Saved data entries:

%%

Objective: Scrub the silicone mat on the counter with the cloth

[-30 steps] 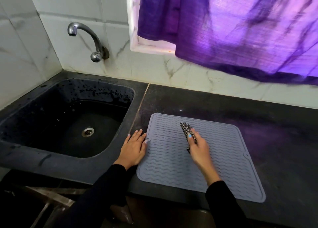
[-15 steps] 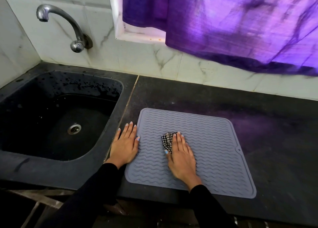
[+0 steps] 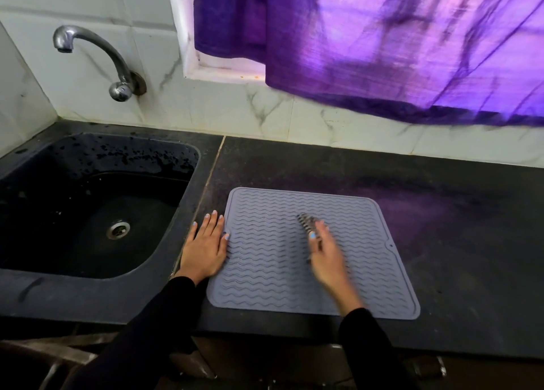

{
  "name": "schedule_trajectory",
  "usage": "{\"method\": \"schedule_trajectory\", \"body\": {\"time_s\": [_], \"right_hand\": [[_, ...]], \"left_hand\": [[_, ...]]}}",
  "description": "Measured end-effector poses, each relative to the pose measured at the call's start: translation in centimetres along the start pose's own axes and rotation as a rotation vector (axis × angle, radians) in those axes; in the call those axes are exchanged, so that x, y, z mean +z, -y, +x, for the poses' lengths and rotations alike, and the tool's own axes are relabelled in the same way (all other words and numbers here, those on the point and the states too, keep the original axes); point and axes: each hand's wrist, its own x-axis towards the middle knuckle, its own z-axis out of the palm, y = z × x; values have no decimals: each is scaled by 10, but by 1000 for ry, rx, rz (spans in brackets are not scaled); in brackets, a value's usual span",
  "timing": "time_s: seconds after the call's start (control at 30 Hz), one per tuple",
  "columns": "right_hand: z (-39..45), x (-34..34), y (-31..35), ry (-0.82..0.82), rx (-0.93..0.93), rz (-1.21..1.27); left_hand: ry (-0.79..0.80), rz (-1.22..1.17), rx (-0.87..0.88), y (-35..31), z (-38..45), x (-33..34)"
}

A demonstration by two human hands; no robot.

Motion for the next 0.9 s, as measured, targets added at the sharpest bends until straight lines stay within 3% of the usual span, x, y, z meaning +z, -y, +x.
{"method": "schedule_trajectory", "body": {"time_s": [0.07, 0.17, 0.43, 0.53, 0.63, 0.7, 0.8, 0.9], "right_hand": [[-15, 29, -3, -33, -144, -402], [-22, 38, -6, -98, -204, -592], [-8, 17, -9, 29, -198, -432], [-2, 3, -2, 28, -52, -31], [10, -21, 6, -18, 265, 818], [17, -39, -2, -153, 374, 979], [20, -50, -9, -275, 204, 469], [15, -26, -16, -91, 68, -178]], "left_hand": [[0, -2, 2, 1, 1, 1], [-11, 1, 4, 2, 2, 3], [-17, 17, 5, 3, 3, 5], [-21, -2, 5, 3, 2, 4], [4, -33, 5, 2, 2, 0], [13, -100, -18, 1, 5, -4], [-18, -111, -27, 1, 11, -9], [23, -57, -17, 3, 17, -7]]}}
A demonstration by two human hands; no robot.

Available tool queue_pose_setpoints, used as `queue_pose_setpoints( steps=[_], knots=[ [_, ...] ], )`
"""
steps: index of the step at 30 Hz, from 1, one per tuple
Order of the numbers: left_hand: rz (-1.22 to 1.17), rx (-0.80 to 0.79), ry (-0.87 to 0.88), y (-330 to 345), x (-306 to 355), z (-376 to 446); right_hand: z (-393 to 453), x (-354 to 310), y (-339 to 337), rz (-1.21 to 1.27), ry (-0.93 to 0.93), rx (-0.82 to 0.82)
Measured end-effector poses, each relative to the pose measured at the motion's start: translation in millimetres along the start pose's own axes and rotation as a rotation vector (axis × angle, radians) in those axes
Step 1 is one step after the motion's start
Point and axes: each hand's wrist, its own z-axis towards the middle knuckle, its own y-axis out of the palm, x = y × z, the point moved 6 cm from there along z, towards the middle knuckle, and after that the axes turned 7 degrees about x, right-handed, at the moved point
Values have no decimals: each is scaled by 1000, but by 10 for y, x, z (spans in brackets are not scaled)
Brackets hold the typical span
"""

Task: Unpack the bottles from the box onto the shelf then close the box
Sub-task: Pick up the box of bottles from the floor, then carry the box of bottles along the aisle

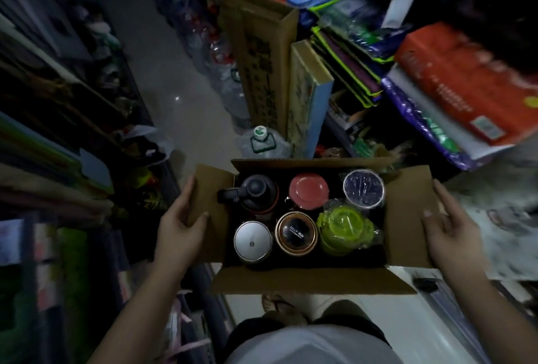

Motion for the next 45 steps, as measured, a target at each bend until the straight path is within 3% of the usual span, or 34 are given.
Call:
queue_pose_setpoints(
  steps=[10,22,29,33,38,45],
  knots=[
    [45,-324,165,948,541,-697,-972,805,-1535,70,191,274],
    [130,-1041,388,3307,1238,-2984,-3150,1973,-3587,26,578,970],
    [230,-1546,651,4592,1375,-4894,-4418,2455,-3966,153,890,1471],
    [269,-1830,783,5123,1391,-5921,-4912,2403,-4059,82,1022,1754],
    [231,-2122,884,5431,1480,-7030,-5166,2334,-4016,111,1133,2022],
    [230,-2411,1008,5521,1464,-8203,-5190,2206,-3880,20,1275,2289]
  ],
)
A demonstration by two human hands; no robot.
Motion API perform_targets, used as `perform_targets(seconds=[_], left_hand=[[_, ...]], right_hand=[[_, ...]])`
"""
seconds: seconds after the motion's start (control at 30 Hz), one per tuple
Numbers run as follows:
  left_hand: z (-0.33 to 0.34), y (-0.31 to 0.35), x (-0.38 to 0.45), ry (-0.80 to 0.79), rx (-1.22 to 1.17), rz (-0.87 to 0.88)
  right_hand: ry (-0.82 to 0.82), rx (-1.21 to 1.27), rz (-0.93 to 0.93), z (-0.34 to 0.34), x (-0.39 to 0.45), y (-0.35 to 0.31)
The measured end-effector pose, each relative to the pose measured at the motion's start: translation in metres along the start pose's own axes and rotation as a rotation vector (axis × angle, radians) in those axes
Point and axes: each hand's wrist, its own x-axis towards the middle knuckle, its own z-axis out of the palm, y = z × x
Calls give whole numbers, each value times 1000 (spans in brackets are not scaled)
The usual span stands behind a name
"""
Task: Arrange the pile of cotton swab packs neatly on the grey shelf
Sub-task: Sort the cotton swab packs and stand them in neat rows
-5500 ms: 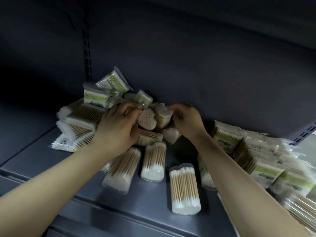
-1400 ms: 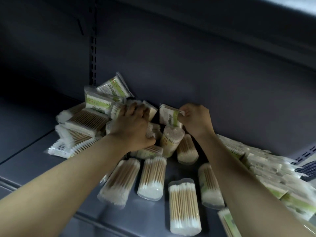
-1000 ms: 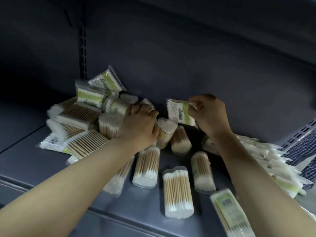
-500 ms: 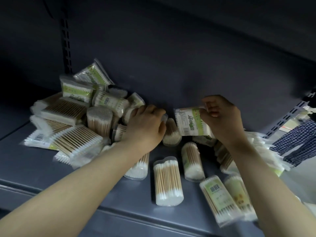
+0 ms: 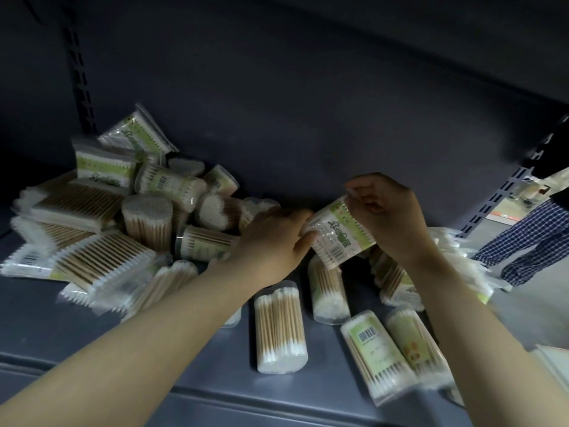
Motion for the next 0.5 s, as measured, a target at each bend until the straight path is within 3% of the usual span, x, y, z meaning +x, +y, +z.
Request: perform_targets(seconds=[0.2, 0.5], left_hand=[[10, 4, 6, -72, -142, -103], [19, 8, 9, -30, -172, -253]], right_hand=[[-8, 66, -9, -3, -3, 12], [-78, -3, 57, -20, -21, 38]])
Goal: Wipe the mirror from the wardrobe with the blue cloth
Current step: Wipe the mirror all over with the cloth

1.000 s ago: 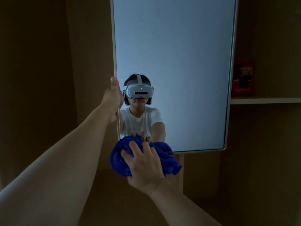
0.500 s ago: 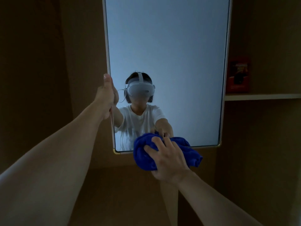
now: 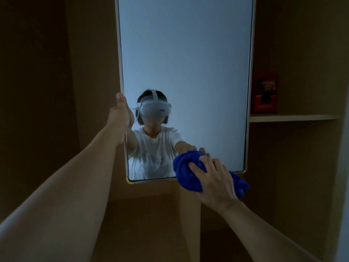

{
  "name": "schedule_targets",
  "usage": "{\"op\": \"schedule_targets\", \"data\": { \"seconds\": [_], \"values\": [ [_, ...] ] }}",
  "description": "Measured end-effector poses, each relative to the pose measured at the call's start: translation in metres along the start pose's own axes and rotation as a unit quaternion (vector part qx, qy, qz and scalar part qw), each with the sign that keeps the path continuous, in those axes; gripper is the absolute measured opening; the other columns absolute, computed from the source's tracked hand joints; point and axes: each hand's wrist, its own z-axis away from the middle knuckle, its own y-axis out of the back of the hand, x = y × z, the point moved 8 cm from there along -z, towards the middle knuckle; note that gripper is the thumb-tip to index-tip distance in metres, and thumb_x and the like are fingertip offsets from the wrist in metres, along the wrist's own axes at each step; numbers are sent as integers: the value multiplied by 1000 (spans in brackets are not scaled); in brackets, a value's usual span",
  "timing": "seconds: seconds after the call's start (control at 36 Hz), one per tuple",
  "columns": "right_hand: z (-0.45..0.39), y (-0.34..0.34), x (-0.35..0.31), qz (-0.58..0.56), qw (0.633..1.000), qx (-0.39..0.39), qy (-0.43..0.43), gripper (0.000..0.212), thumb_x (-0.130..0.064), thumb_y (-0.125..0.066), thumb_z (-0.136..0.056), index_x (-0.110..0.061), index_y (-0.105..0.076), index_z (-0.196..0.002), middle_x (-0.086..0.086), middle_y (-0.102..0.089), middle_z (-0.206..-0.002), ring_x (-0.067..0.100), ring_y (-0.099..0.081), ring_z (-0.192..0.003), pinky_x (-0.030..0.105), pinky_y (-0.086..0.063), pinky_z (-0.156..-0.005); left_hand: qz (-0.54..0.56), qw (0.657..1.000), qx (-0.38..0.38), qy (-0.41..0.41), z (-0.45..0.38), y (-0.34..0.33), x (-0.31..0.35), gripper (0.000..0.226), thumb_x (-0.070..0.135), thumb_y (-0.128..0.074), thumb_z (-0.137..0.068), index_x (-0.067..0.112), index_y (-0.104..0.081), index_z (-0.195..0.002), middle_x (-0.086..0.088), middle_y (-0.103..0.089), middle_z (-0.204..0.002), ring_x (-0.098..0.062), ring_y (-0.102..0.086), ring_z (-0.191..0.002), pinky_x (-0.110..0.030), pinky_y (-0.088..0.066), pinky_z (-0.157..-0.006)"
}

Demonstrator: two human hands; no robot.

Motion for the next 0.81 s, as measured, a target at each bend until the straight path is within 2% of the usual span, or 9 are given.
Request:
{"op": "schedule_targets", "data": {
  "seconds": [0.11, 0.17, 0.25, 0.36, 0.39, 0.47, 0.61, 0.72, 0.81],
  "values": [
    [-27, 9, -39, -13, 998, 55, 35, 70, -29, -84, -52, -22, -61, -118, 10, -54, -120, 33, -59, -96, 41, -52, -69, -11, 1000, 6, -15, -1, -1, 0, 60, 60, -19, -95, 18, -40, -57, 11, -42, -27, -11, -46, -43, -23, -37, -54],
    [-40, 11, -60, -10, 995, 60, 76, 70, -28, -81, -57, -24, -56, -122, 7, -48, -124, 32, -55, -101, 39, -50, -72, -14, 1000, 2, -10, -4, -2, -2, 62, 61, -19, -94, 15, -46, -64, 4, -52, -41, -12, -48, -49, -27, -39, -60],
    [-48, 10, -65, -8, 990, 70, 121, 64, -25, -76, -65, -23, -52, -125, 8, -44, -128, 32, -53, -102, 42, -49, -75, -20, 1000, 4, 16, -10, -1, -8, 64, 67, -20, -91, 14, -53, -106, -1, -53, -77, -14, -48, -68, -28, -38, -60],
    [-42, 13, -33, -33, 990, 118, 69, 72, -29, -77, -63, -24, -46, -127, 7, -36, -130, 35, -53, -107, 44, -49, -80, -15, 1000, 13, -1, -14, 0, -9, 58, 64, -22, -93, 16, -45, -70, 6, -52, -42, -11, -44, -53, -25, -34, -52],
    [-41, 15, -26, -35, 989, 129, 55, 75, -29, -79, -61, -24, -44, -128, 7, -35, -130, 35, -52, -107, 44, -50, -80, -12, 1000, 14, -5, -13, 0, -8, 59, 63, -22, -93, 15, -48, -72, 8, -51, -37, -11, -47, -50, -25, -34, -53],
    [-41, 21, -2, -47, 987, 150, 10, 78, -31, -81, -62, -24, -40, -128, 8, -34, -129, 35, -49, -109, 46, -50, -82, -4, 1000, 7, 13, -12, 0, -8, 67, 65, -23, -92, 9, -54, -110, 3, -52, -60, -10, -53, -62, -26, -41, -60],
    [-43, 39, 53, -49, 973, 187, -128, 61, -44, -64, -72, -16, -56, -125, 15, -45, -127, 37, -51, -103, 44, -49, -79, -4, 1000, 13, 5, -8, 3, -7, 54, 64, -23, -92, 19, -42, -71, 14, -44, -27, 0, -43, -23, -10, -35, -29],
    [-35, 46, 98, -51, 951, 197, -231, 64, -28, -74, -68, -15, -54, -128, 17, -49, -128, 40, -49, -106, 48, -51, -78, -4, 1000, 20, -11, -2, 6, -2, 51, 64, -23, -92, 23, -39, -66, 19, -37, -24, 5, -37, -20, -9, -36, -32],
    [-21, 43, 121, -47, 945, 188, -264, 65, -28, -75, -70, -17, -50, -129, 12, -48, -130, 35, -49, -108, 42, -48, -74, -3, 999, 19, -30, -2, 5, 0, 52, 63, -22, -93, 24, -37, -63, 9, -45, -31, 3, -37, -20, -11, -35, -33]
  ]
}}
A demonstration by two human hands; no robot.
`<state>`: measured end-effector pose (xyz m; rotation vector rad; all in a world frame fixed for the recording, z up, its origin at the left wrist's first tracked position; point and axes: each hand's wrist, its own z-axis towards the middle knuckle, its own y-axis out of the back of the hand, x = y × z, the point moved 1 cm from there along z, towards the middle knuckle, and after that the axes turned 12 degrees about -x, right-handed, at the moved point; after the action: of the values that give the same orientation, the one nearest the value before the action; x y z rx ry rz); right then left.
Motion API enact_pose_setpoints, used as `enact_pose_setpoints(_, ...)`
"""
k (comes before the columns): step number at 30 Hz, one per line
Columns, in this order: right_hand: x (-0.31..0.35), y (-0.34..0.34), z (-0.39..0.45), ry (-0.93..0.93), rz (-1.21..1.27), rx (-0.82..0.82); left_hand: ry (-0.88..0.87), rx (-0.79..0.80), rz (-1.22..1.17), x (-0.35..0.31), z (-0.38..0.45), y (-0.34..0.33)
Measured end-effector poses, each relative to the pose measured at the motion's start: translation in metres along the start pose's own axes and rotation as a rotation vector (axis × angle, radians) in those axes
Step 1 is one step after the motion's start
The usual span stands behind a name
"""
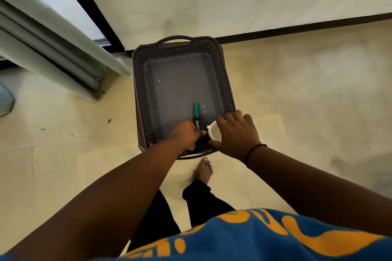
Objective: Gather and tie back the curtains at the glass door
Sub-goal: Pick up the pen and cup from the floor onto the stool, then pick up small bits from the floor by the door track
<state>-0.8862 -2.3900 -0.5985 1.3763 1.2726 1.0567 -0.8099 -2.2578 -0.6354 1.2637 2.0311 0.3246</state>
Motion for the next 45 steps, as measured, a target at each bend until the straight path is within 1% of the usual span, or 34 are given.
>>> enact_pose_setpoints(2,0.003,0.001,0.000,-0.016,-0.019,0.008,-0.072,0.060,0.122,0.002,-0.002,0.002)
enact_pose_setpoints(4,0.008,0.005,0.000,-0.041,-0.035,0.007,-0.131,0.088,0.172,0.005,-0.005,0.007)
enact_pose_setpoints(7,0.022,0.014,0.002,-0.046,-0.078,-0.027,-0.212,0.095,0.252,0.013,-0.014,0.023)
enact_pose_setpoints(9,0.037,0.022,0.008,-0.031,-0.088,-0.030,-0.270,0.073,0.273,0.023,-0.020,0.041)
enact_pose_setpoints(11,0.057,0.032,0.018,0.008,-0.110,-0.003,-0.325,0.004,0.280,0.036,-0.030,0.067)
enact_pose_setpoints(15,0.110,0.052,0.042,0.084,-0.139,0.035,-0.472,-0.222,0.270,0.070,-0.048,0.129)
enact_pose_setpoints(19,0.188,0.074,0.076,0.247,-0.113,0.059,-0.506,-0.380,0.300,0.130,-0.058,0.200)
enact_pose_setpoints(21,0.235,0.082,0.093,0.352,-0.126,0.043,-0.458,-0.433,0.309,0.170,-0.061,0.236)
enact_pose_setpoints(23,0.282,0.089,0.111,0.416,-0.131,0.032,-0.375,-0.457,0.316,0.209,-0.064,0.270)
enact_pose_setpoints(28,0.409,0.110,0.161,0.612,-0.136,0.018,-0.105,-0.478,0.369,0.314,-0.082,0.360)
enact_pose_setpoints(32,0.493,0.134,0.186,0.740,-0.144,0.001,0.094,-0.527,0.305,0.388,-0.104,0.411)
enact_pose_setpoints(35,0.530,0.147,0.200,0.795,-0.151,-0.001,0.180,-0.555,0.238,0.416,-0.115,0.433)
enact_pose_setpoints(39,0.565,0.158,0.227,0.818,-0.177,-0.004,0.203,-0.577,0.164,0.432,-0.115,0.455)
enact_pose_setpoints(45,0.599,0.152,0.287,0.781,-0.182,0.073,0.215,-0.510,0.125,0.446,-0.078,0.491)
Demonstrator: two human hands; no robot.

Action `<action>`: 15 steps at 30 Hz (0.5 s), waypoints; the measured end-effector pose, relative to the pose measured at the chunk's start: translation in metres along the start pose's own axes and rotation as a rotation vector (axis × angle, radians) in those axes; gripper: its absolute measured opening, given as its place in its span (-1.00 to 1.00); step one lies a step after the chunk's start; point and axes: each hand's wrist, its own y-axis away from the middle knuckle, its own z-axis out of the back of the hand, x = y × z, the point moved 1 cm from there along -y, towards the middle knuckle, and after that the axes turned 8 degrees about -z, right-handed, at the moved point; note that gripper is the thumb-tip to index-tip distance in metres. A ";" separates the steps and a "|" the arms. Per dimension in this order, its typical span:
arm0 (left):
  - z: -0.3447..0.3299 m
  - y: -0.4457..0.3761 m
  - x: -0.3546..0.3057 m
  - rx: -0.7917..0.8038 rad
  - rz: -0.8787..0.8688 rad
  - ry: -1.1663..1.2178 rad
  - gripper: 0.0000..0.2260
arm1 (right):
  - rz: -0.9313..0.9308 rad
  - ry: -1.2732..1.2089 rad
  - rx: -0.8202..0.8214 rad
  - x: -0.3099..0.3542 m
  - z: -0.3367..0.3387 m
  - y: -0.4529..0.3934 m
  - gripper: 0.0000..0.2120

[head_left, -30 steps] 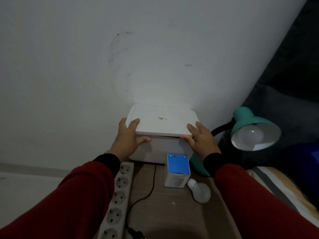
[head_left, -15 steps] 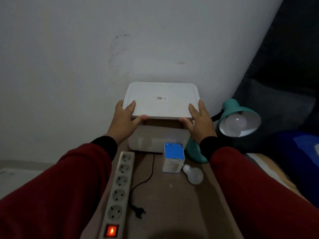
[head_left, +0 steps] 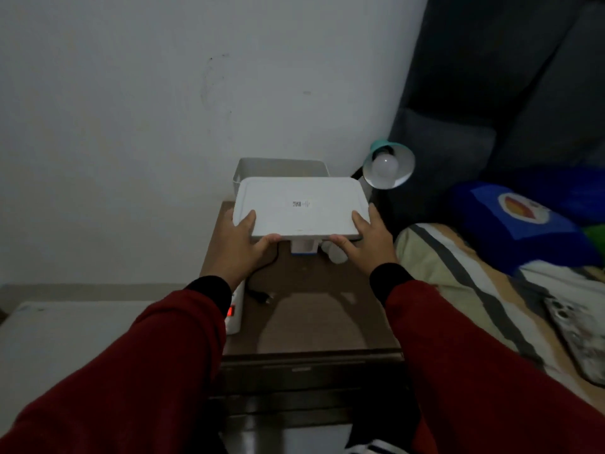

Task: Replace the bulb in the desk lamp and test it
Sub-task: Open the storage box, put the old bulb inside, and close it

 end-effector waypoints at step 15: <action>-0.051 0.118 0.009 0.268 0.216 -0.072 -0.33 | -0.158 0.173 0.228 -0.071 -0.031 0.106 -0.30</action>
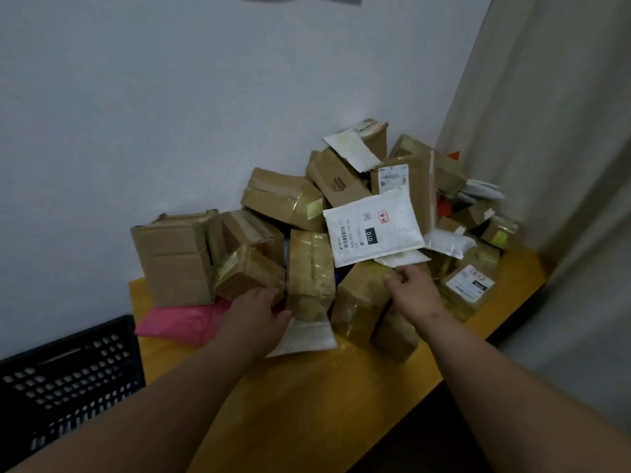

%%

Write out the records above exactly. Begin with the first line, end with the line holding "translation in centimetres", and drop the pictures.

▶ Written solution:
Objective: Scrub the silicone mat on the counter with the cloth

[-30 steps] 
[-15 steps] 
[+0 steps] 

{
  "name": "schedule_trajectory",
  "usage": "{\"method\": \"schedule_trajectory\", \"body\": {\"time_s\": [_], \"right_hand\": [[_, ...]], \"left_hand\": [[_, ...]]}}",
  "description": "Measured end-effector poses, each relative to the pose measured at the call's start: translation in centimetres along the start pose's own axes and rotation as a rotation vector (axis × angle, radians) in those axes; in the call those axes are exchanged, so that x, y, z mean +z, -y, +x, for the poses' lengths and rotations alike, and the tool's own axes are relabelled in the same way (all other words and numbers here, those on the point and the states too, keep the original axes); point and axes: each hand's wrist, its own x-axis towards the middle knuckle, its own z-axis out of the palm, y = z × x; values have no decimals: each is scaled by 10, but by 1000 for ry, rx, rz (spans in brackets are not scaled); in brackets, a value's usual span",

The answer, as written, is complete.